Task statement — From the entries below, transcribe exactly the lines between the line holding "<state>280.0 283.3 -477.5" and the line holding "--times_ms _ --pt", inclusive; skip all other lines.

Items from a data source
[Start of section]
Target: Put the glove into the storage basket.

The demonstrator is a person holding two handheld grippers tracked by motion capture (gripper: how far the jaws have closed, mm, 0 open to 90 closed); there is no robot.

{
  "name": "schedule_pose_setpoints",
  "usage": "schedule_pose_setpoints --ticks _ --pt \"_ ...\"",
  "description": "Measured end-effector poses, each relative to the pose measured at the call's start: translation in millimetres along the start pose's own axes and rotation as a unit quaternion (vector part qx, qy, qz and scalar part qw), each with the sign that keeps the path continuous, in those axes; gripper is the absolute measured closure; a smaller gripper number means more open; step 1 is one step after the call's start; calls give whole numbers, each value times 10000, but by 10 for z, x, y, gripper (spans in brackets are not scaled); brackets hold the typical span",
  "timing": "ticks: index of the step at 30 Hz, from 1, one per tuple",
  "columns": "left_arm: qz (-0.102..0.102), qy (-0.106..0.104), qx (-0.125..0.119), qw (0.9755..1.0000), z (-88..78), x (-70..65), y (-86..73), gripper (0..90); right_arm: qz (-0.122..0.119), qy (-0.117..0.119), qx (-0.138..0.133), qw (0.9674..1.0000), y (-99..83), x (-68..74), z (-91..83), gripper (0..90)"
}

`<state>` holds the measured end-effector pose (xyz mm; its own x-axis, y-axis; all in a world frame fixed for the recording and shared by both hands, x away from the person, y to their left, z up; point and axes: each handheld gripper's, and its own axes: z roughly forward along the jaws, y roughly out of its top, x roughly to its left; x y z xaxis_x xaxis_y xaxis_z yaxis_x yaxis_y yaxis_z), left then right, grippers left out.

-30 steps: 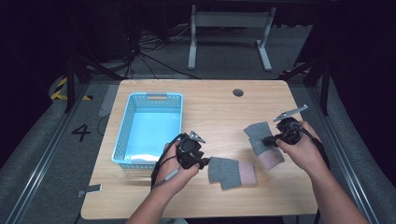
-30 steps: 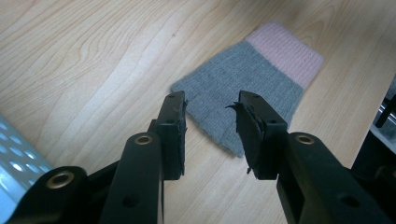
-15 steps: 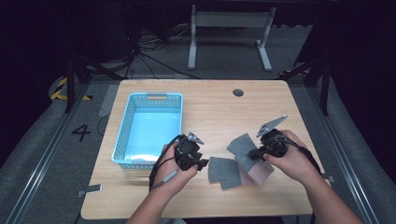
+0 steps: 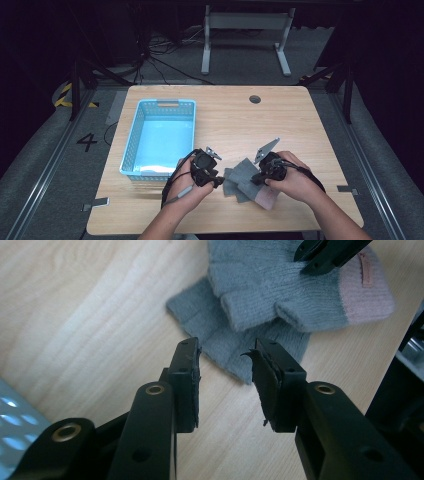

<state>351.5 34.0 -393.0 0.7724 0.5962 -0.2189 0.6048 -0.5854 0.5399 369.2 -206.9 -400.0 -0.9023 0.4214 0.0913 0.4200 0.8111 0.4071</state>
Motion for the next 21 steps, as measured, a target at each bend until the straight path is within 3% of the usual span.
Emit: schedule_pose_setpoints --ticks 4,8,12,17,21 --pt "7 -37 204 9998 121 -3 -15 643 -145 36 112 9998 -20 20 99 852" --pt "21 -50 350 9994 217 -13 -18 641 -102 18 -27 9999 -46 33 141 782" --pt "103 -71 467 9988 279 -30 12 638 223 -34 -526 9984 -150 65 -14 711" --pt "137 -104 468 9988 293 -49 44 636 473 -168 -802 9955 -278 60 -171 656" --pt "136 -86 519 9985 304 -53 55 636 617 -249 -875 9939 -436 42 -297 649"
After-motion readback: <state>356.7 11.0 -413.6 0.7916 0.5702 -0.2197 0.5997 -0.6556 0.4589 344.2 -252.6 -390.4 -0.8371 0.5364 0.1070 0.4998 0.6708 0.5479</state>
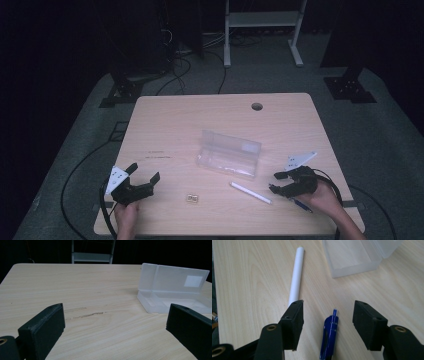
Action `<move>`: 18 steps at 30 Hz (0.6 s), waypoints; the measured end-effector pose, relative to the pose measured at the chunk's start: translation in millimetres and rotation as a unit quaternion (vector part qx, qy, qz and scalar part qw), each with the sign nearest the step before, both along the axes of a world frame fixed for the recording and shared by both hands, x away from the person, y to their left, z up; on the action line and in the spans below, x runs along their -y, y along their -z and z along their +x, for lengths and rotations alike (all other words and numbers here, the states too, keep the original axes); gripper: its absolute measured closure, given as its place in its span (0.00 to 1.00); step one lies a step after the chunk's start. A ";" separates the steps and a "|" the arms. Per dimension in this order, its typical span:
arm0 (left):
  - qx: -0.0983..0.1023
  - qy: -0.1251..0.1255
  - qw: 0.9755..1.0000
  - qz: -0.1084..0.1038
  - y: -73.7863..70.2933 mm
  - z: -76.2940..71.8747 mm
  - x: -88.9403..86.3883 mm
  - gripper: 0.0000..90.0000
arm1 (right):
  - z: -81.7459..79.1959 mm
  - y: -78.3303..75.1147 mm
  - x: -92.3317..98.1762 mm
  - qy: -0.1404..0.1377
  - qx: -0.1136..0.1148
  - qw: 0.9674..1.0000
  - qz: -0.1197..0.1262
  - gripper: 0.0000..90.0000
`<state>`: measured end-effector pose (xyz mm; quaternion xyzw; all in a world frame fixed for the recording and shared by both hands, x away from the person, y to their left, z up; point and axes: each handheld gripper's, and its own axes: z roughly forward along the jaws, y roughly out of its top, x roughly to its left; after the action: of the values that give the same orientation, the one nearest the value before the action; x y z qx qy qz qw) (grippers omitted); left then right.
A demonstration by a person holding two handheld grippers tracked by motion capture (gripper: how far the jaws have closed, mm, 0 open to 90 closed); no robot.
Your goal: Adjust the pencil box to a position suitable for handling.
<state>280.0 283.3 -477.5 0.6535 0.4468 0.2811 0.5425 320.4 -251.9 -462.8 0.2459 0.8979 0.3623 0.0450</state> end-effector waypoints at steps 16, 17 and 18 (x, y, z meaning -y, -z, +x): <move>0.001 0.002 1.000 0.004 -0.2 -0.4 1.0 0.01 | -24.9 15.3 27.0 0.030 -0.004 1.000 0.008 0.59; 0.001 0.002 1.000 0.004 -0.2 -0.4 1.1 0.01 | -26.5 16.5 28.8 0.030 -0.001 1.000 0.007 0.60; 0.002 0.002 1.000 0.005 -0.2 -0.4 1.2 0.01 | -27.6 17.1 29.6 0.032 0.000 0.999 0.006 0.60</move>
<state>279.7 282.2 -477.3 0.6567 0.4430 0.2830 0.5408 292.8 -281.5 -479.9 0.2750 0.8873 0.3662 0.0553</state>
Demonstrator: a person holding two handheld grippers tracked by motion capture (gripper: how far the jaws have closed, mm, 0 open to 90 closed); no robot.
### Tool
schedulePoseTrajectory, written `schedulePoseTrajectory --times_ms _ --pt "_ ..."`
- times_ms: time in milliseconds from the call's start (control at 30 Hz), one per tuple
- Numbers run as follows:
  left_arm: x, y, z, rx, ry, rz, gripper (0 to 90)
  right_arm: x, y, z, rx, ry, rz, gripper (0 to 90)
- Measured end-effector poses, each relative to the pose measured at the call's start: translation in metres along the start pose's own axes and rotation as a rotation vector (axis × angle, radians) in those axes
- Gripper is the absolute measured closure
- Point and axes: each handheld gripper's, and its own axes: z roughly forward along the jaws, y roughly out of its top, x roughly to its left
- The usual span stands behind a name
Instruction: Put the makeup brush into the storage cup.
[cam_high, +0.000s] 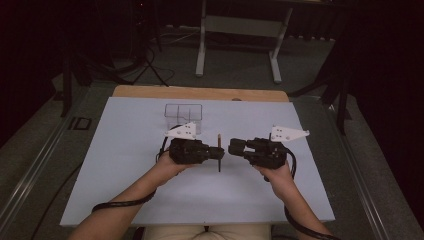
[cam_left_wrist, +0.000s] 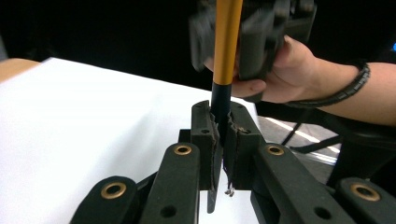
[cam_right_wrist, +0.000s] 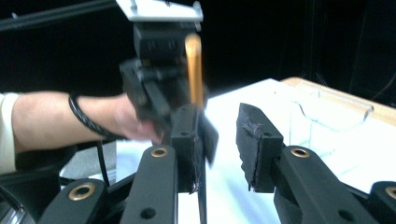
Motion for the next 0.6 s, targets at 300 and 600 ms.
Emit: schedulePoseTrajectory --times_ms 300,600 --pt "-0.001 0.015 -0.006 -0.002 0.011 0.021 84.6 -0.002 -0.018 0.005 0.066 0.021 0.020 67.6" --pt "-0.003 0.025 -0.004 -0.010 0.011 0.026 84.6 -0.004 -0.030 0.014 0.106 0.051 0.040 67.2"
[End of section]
Answer area —
<state>280.0 283.3 -477.5 0.6535 0.4468 0.2811 0.5425 320.4 -251.9 -462.8 0.2459 0.8979 0.3623 0.0450</state> end-effector waypoints at steps 16, 17 and 18 (x, y, z meaning -y, -z, +x): <move>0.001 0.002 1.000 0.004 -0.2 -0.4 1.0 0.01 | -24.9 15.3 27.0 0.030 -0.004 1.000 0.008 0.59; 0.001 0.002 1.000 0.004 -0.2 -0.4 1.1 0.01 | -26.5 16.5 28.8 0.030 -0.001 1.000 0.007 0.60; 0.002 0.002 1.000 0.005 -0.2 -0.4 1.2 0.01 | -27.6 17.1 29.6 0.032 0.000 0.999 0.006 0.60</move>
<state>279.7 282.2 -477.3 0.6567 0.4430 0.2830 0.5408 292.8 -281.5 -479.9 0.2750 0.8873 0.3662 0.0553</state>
Demonstrator: a person holding two handheld grippers tracked by motion capture (gripper: how far the jaws have closed, mm, 0 open to 90 closed); no robot.
### Tool
schedulePoseTrajectory, written `schedulePoseTrajectory --times_ms _ --pt "_ ..."`

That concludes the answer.